War boards are commonplace in the modern data-driven business these days. They’re a powerful tool to help spot trends, find anomalies, track progress, and satisfy one’s hunger for numbers. What are war boards? They are the dashboards shown on large screens (often TVs) around a work space. They hang on the wall and, usually, only show high level summary information for at-a-glance insights.
The Problem With Most War Boards
There are a few main issues, each as different as the last. However, they all culminate into one final issue: The war board becomes part of the wallpaper. That is, nobody looks at it. Why? Usually this is due to a few reasons:
- They don’t update frequently enough
- The values or graphs don’t change enough
- The numbers / graphs are similar each day
- They are too complicated (visually and/or detail level)
- They contain irrelevant information
If your dashboard suffers from any of the above symptoms, don’t worry, there is hope.
Frequency of Change
This is the first cab off the rank is how often things change. Part of the definition of ‘becoming part of the wallpaper’ has to do with the lack of change. When it is continually the same, people will assume it hasn’t changed, even when it has. You need to keep it fresh in order to keep people’s attention.
Tip #1: Ensure the data source updates as frequently as possible
Ideally every 10 – 15 minutes or less. If this isn’t possible, then try and make it possible. Nirvana is real-time data feeds. Add a ‘Data Freshness’ label to show the last time it was updated.
Tip #2: Use visualisations that show deltas (changes)
If your viz elements draw from changes since the last refresh, then they will, by definition, always be changing. This can be a databox that shows “revenue in the last 15 minutes” or “orders in the last 30 minutes,” or it can be a ‘heartbeat’ chart that has minutes on the X-axis and spikes on the Y-axis when events occur (e.g. a new order).
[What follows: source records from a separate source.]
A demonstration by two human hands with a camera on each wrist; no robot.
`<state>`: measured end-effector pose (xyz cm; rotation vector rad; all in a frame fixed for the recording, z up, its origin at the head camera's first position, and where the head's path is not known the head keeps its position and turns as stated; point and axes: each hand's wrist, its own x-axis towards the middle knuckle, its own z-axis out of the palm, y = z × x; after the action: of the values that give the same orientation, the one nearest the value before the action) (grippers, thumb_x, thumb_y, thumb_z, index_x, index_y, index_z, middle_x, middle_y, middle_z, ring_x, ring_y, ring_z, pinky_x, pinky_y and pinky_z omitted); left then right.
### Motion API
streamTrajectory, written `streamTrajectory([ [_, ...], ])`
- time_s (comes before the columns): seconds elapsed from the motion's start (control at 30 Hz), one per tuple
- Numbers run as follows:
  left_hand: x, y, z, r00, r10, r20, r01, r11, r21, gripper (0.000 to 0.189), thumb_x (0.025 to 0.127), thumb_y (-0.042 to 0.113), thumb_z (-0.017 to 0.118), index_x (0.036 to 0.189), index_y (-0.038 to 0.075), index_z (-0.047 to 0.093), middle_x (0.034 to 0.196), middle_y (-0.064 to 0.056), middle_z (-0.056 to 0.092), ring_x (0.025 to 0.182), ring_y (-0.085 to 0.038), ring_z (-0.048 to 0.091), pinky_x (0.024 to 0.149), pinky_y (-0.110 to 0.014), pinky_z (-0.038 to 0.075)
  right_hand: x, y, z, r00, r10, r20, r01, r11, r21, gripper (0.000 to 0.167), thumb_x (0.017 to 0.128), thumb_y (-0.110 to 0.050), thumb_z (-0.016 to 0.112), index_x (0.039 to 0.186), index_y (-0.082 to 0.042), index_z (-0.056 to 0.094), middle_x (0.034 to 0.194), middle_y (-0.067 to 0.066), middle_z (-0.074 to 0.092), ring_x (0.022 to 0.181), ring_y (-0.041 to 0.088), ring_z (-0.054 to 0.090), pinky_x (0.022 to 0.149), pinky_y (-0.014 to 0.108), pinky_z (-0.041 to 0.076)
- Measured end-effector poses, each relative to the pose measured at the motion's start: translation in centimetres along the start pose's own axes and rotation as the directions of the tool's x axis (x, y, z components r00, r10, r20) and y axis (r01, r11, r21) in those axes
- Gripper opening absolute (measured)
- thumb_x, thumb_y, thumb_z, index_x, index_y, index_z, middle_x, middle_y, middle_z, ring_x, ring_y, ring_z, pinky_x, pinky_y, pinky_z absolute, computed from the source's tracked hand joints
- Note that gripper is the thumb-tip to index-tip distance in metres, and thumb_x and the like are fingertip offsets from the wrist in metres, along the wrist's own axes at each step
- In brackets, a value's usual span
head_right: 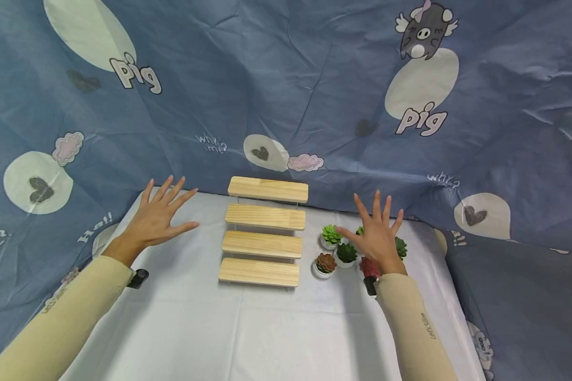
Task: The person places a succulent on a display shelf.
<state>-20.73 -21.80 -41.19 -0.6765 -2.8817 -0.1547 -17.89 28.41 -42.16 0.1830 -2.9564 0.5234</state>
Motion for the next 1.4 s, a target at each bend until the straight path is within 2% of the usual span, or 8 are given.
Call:
streamTrajectory([
  [0.2,-0.3,0.0,0.2,1.0,0.005,-0.012,-0.005,1.0,-0.013,0.085,0.085,0.068,0.054,0.151,0.019,0.033,0.158,-0.017,0.019,0.146,-0.037,0.008,0.114,-0.056,-0.011,-0.1,0.0,-0.2,1.0,0.009,0.0,-0.009,1.0,0.008,0.095,0.083,-0.068,0.057,0.156,-0.027,0.012,0.158,0.017,-0.014,0.14,0.035,-0.026,0.104,0.066,-0.02],
  [0.5,-0.5,-0.1,0.2,0.998,-0.039,-0.042,0.038,0.999,-0.022,0.085,0.084,0.068,0.057,0.15,0.019,0.036,0.157,-0.019,0.019,0.145,-0.038,0.012,0.113,-0.06,-0.008,-0.2,0.2,-0.9,1.0,0.026,-0.002,-0.026,1.0,0.016,0.096,0.083,-0.068,0.058,0.156,-0.029,0.009,0.158,0.011,-0.019,0.139,0.031,-0.029,0.104,0.067,-0.02],
  [0.73,-0.4,0.0,0.0,0.997,-0.046,-0.057,0.044,0.998,-0.041,0.086,0.084,0.067,0.056,0.151,0.02,0.033,0.159,-0.02,0.011,0.146,-0.038,0.004,0.113,-0.06,-0.008,-0.4,0.4,-1.6,0.999,0.023,-0.029,-0.022,0.999,0.047,0.098,0.082,-0.064,0.062,0.156,-0.029,0.009,0.158,0.01,-0.019,0.14,0.031,-0.027,0.104,0.068,-0.019],
  [0.87,-0.4,0.1,0.0,0.996,-0.051,-0.071,0.047,0.997,-0.057,0.086,0.084,0.067,0.057,0.151,0.021,0.033,0.158,-0.02,0.012,0.145,-0.039,0.006,0.113,-0.061,-0.006,-0.4,0.6,-2.1,0.999,0.023,-0.038,-0.02,0.998,0.064,0.1,0.082,-0.063,0.063,0.156,-0.028,0.007,0.158,0.009,-0.02,0.14,0.032,-0.028,0.103,0.068,-0.02],
  [1.07,-0.3,0.2,-0.3,0.994,-0.058,-0.093,0.05,0.994,-0.093,0.084,0.084,0.066,0.057,0.151,0.02,0.034,0.157,-0.02,0.019,0.144,-0.039,0.013,0.113,-0.062,-0.002,-0.6,1.1,-2.7,0.998,0.027,-0.051,-0.023,0.996,0.087,0.103,0.079,-0.062,0.067,0.156,-0.029,0.006,0.158,0.007,-0.02,0.14,0.034,-0.027,0.103,0.066,-0.023],
  [1.4,-0.6,0.7,0.0,0.989,-0.079,-0.125,0.052,0.978,-0.203,0.083,0.086,0.065,0.057,0.151,0.018,0.035,0.156,-0.02,0.023,0.141,-0.042,0.018,0.111,-0.064,0.006,-1.1,2.1,-2.8,0.996,0.035,-0.076,-0.024,0.991,0.13,0.106,0.078,-0.055,0.073,0.156,-0.031,0.006,0.159,0.008,-0.017,0.142,0.039,-0.021,0.104,0.068,-0.017],
])
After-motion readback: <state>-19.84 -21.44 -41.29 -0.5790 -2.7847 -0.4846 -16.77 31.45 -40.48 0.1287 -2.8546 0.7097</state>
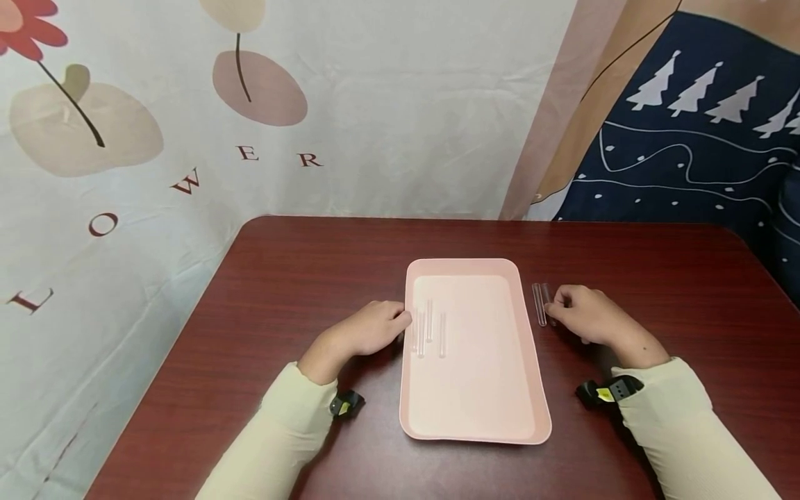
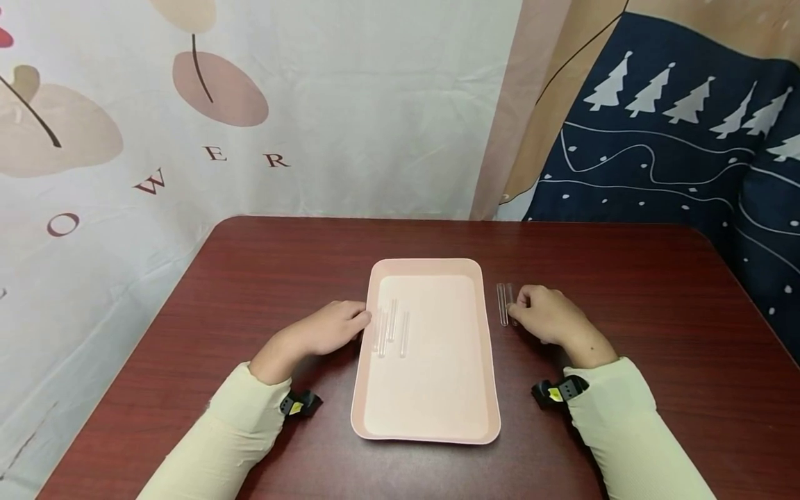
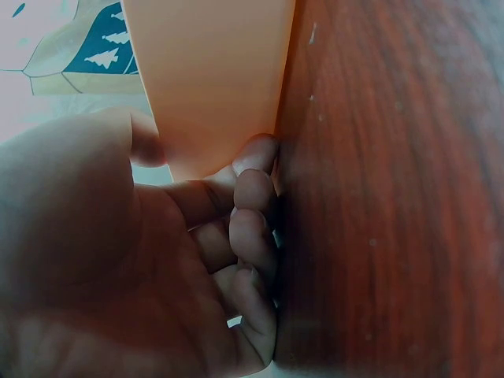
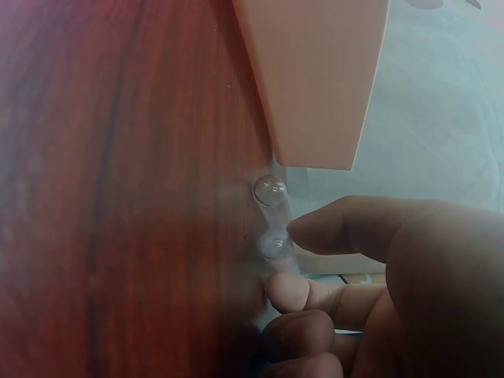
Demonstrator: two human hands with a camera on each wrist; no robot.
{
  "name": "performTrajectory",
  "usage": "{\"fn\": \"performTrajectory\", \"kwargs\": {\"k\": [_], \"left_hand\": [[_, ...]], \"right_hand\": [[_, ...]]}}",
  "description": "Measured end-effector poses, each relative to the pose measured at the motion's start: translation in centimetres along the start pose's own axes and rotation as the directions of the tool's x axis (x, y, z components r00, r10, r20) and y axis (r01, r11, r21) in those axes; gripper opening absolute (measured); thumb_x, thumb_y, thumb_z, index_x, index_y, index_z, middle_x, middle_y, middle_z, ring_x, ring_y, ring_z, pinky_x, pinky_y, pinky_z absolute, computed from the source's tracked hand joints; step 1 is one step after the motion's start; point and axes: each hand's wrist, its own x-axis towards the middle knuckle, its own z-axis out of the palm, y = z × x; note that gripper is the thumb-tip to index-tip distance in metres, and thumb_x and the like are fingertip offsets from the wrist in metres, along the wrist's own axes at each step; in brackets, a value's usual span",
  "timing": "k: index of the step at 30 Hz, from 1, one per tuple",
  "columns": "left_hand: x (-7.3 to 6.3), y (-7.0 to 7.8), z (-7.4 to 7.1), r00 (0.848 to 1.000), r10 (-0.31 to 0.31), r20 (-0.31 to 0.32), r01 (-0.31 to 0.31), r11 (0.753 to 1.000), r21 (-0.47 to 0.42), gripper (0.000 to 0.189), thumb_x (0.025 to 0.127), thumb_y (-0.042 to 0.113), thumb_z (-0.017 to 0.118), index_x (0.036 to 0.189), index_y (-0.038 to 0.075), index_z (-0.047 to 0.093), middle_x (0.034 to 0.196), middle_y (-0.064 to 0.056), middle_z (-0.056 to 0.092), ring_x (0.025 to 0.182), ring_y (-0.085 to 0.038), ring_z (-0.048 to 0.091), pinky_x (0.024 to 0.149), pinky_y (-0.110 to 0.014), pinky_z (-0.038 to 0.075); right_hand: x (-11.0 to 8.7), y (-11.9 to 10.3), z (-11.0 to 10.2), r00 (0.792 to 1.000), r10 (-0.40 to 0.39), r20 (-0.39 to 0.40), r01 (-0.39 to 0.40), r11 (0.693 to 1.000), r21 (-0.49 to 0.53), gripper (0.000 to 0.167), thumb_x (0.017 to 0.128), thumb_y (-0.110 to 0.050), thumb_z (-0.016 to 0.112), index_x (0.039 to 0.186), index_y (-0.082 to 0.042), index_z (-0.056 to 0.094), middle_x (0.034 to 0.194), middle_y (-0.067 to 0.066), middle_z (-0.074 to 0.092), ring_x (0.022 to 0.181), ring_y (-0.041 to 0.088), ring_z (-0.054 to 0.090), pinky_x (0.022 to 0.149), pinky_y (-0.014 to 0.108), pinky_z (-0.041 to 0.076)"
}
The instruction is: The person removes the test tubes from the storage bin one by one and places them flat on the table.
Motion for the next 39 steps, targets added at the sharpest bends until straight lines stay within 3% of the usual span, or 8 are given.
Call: {"fn": "performTrajectory", "kwargs": {"k": [16,26,39], "left_hand": [[0.0,0.0,0.0,1.0,0.002,0.004,-0.002,1.0,-0.003,0.032,0.099,0.022,0.038,0.074,0.015,0.056,0.066,0.003,0.055,0.07,-0.015,0.054,0.071,-0.028,0.043],[0.0,0.2,-0.2,1.0,0.009,-0.003,-0.009,1.0,0.003,0.032,0.099,0.022,0.037,0.073,0.015,0.055,0.066,0.003,0.054,0.071,-0.015,0.054,0.072,-0.029,0.044],[0.0,0.0,0.0,1.0,-0.001,-0.002,0.001,1.0,0.0,0.032,0.1,0.023,0.037,0.074,0.015,0.055,0.067,0.002,0.051,0.074,-0.016,0.053,0.073,-0.029,0.043]], "right_hand": [[-0.2,-0.2,-0.3,1.0,-0.009,-0.029,0.009,1.0,-0.01,0.025,0.099,-0.024,0.055,0.08,-0.007,0.057,0.054,-0.001,0.046,0.046,0.016,0.051,0.047,0.033,0.045],[-0.5,-1.4,-0.7,0.997,-0.034,-0.074,0.031,0.998,-0.053,0.025,0.098,-0.024,0.054,0.078,-0.008,0.057,0.062,0.004,0.06,0.052,0.017,0.049,0.049,0.032,0.041],[-1.6,-3.4,-0.9,0.99,-0.07,-0.12,0.064,0.996,-0.057,0.022,0.098,-0.027,0.057,0.085,-0.009,0.06,0.057,0.001,0.05,0.055,0.016,0.046,0.049,0.031,0.037]]}}
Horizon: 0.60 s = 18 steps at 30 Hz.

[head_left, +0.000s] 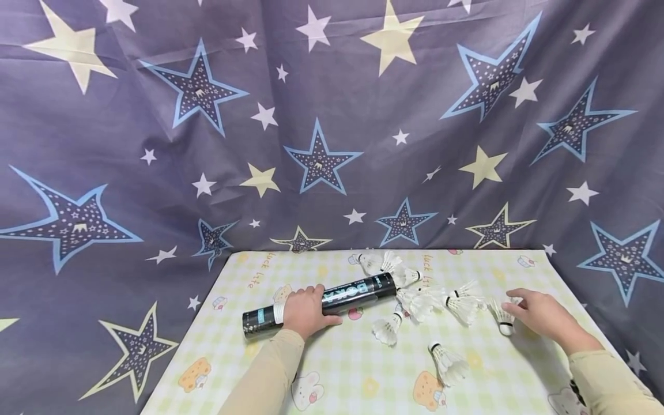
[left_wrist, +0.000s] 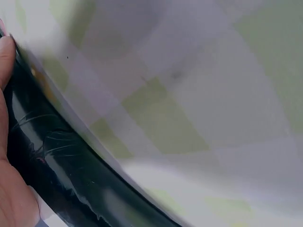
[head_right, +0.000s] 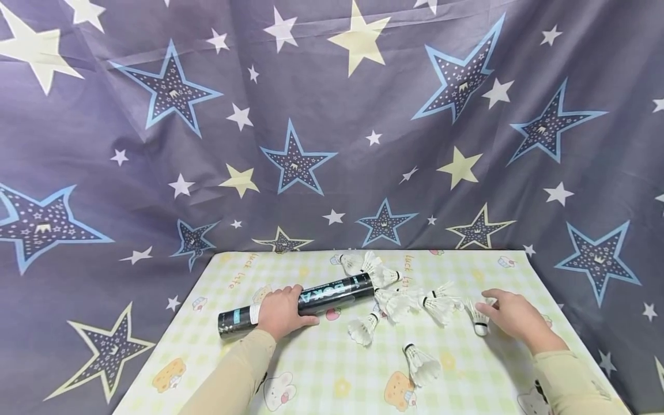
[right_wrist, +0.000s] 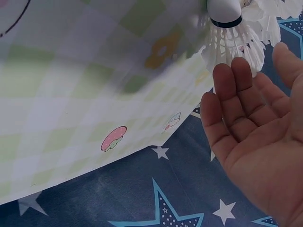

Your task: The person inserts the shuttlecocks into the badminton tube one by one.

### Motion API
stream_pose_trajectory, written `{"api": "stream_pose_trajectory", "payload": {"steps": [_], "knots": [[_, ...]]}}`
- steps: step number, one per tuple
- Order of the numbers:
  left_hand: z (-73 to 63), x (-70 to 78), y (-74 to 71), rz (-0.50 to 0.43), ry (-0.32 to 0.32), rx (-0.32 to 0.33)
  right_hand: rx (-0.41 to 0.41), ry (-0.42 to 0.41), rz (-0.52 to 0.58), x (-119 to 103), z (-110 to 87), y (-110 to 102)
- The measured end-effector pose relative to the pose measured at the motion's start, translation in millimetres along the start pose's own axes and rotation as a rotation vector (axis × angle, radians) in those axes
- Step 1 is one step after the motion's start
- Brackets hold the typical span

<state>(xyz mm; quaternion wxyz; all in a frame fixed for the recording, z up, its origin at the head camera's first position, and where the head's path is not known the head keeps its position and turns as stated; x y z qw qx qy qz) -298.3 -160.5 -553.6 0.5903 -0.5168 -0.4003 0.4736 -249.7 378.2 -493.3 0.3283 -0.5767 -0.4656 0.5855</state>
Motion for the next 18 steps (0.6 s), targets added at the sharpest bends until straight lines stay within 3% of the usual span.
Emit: {"api": "stream_pose_trajectory", "payload": {"steps": [12,18], "knots": [[3.5,-0.1,4.6,0.002,-0.024,-0.007,0.023,-0.025,-0.007,8,-8.8,1],[3.8,-0.3,0.9,0.004,-0.031,-0.027,-0.047,0.004,0.022,17,-11.1,1]]}}
Point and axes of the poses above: each hand's wrist, its own z-axis towards the middle knuckle, its own y-axis out of the palm, x = y × z, the point moved 1 cm from there along z, towards the middle knuckle, and after that the axes turned 7 degrees about -x, right-handed, at the moved point
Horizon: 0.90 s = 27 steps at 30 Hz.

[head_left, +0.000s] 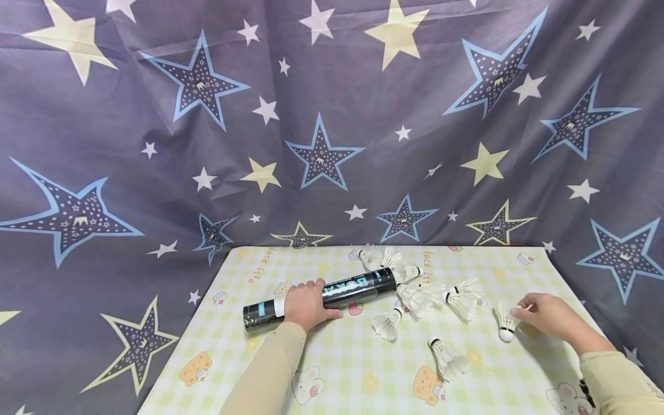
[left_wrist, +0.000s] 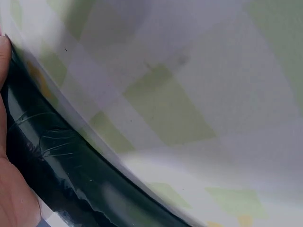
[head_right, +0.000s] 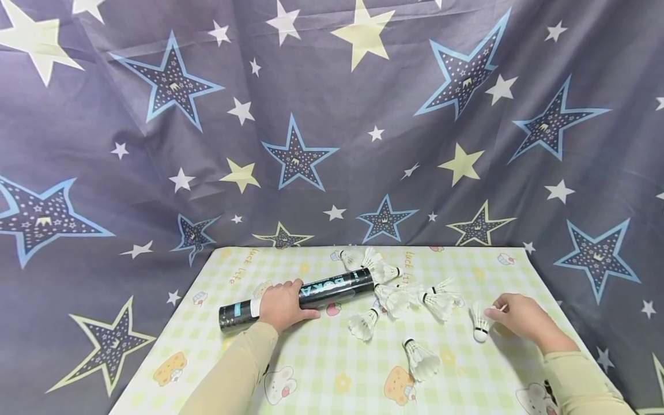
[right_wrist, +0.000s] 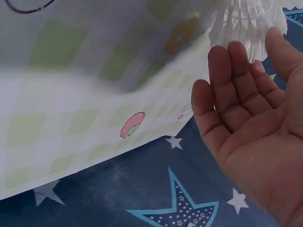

Tip #3: Don’t show too much historical information
Other dashboards and reports can be used to show history. War boards are usually used for the now. Usually, it’s just today’s data. If your business is fast moving like that, then a daily dashboard is ideal.
Simplifying the Complicated
A quick way to make it easier for people to get the information at-a-glance is to simplify the elements that are on the dashboard. This harks back to the idea of data ink, and may mean trimming down graphs to make them more minimalist, or removing certain pieces of information if they don’t change often.
Tip #4: Use Data Ink principles to make minimal charts and visualisations
Cull superfluous trimmings on your charts where they are not necessary or redundant. This could mean legends, axes, labels, etc. You should only keep what is absolutely necessary to tell the story. What is left, you can then make more prominent. See my post on Data Ink for more on this.
Tip #5: Remove unnecessary elements that people don’t look at every day
This can be done by asking people what they look at on the war board. If there’s something people don’t really look at, or only a few small number of people use, then it’s ripe for culling. The overall benefit of removing it will outweigh the loss the small number of people had in it’s presence.
Relevancy of Information
Similarly to Tip #5, this section is about ensuring you are only including things that are relevant to the time-series you’ve committed to. A dashboard that is primarily giving information on the day’s performance won’t benefit from having a detailed breakdown of a recent employee satisfaction survey. That’s an extreme example, obviously, but it ties in with the theme of keeping on-point when adding elements to your dashboard.
The Ideal War Board
The only way to define the ideal in this situation is by looking at the key performance metric: how often does it get used or looked at?
If people are continually using it to track progress during a day (as intended), then it has succeeded. If you pour hours of effort into making a real-time data stream and a handful of people glance at it once a day, then perhaps the war board has failed. Or perhaps the data culture isn’t mature enough? That’s a topic for another day…
It doesn’t matter how technically awesome a war board is if nobody uses it.